= Exercise =
Repeat every line of the material below exactly.

= Data shown =
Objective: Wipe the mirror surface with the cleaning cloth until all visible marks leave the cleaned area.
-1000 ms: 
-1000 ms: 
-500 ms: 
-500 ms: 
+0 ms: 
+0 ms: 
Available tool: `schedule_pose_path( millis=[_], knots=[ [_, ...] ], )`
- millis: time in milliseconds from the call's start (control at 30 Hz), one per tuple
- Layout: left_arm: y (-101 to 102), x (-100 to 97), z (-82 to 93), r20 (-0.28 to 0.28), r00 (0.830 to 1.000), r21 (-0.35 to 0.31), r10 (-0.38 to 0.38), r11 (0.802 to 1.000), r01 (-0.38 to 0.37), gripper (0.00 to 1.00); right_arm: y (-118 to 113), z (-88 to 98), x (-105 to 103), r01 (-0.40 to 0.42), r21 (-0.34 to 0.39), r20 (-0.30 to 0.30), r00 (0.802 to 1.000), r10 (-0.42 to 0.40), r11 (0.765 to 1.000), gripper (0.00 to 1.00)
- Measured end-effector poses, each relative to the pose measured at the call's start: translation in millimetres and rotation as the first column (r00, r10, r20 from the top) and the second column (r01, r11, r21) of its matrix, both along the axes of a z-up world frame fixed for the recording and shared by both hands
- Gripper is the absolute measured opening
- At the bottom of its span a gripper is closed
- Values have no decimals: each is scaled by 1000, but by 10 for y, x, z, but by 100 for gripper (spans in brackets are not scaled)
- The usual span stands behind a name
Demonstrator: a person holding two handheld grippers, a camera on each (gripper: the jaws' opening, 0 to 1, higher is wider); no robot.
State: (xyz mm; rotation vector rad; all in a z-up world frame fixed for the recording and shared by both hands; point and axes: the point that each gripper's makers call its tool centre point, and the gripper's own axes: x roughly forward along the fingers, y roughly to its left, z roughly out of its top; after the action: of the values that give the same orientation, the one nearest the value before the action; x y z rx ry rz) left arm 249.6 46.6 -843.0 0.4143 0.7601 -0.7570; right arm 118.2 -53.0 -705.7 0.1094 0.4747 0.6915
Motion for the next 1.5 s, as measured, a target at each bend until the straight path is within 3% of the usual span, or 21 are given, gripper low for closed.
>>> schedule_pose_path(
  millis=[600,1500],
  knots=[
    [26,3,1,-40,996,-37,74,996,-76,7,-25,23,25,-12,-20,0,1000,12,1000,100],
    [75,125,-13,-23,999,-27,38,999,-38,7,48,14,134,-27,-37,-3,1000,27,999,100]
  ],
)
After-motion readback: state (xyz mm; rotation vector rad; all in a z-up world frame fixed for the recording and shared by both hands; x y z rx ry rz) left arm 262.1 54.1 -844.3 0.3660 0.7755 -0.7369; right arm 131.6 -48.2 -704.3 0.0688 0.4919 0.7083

= Finished exercise =
Objective: Wipe the mirror surface with the cleaning cloth until all visible marks leave the cleaned area.
-1000 ms: 
-1000 ms: 
-500 ms: 
-500 ms: 
+0 ms: 
+0 ms: 
Available tool: `schedule_pose_path( millis=[_], knots=[ [_, ...] ], )`
- millis: time in milliseconds from the call's start (control at 30 Hz), one per tuple
- Layout: left_arm: y (-101 to 102), x (-100 to 97), z (-82 to 93), r20 (-0.28 to 0.28), r00 (0.830 to 1.000), r21 (-0.35 to 0.31), r10 (-0.38 to 0.38), r11 (0.802 to 1.000), r01 (-0.38 to 0.37), gripper (0.00 to 1.00); right_arm: y (-118 to 113), z (-88 to 98), x (-105 to 103), r01 (-0.40 to 0.42), r21 (-0.34 to 0.39), r20 (-0.30 to 0.30), r00 (0.802 to 1.000), r10 (-0.42 to 0.40), r11 (0.765 to 1.000), gripper (0.00 to 1.00)
- Measured end-effector poses, each relative to the pose measured at the call's start: translation in millimetres and rotation as the first column (r00, r10, r20 from the top) and the second column (r01, r11, r21) of its matrix, both along the axes of a z-up world frame fixed for the recording and shared by both hands
- Gripper is the absolute measured opening
- At the bottom of its span a gripper is closed
- Values have no decimals: each is scaled by 1000, but by 10 for y, x, z, but by 100 for gripper (spans in brackets are not scaled)
- The usual span stands behind a name
Demonstrator: a person holding two handheld grippers, a camera on each (gripper: the jaws' opening, 0 to 1, higher is wider); no robot.
State: (xyz mm; rotation vector rad; all in a z-up world frame fixed for the recording and shared by both hands; point and axes: the point that each gripper's makers call its tool centre point, and the gripper's own axes: x roughly forward along the fingers, y roughly to its left, z roughly out of its top; after the action: of the values that give the same orientation, the one nearest the value before the action; x y z rx ry rz) left arm 249.6 46.6 -843.0 0.4143 0.7601 -0.7570; right arm 118.2 -53.0 -705.7 0.1094 0.4747 0.6915
Motion for the next 1.5 s, as measured, a target at each bend until the straight path is within 3% of the usual span, or 21 are given, gripper low for closed.
>>> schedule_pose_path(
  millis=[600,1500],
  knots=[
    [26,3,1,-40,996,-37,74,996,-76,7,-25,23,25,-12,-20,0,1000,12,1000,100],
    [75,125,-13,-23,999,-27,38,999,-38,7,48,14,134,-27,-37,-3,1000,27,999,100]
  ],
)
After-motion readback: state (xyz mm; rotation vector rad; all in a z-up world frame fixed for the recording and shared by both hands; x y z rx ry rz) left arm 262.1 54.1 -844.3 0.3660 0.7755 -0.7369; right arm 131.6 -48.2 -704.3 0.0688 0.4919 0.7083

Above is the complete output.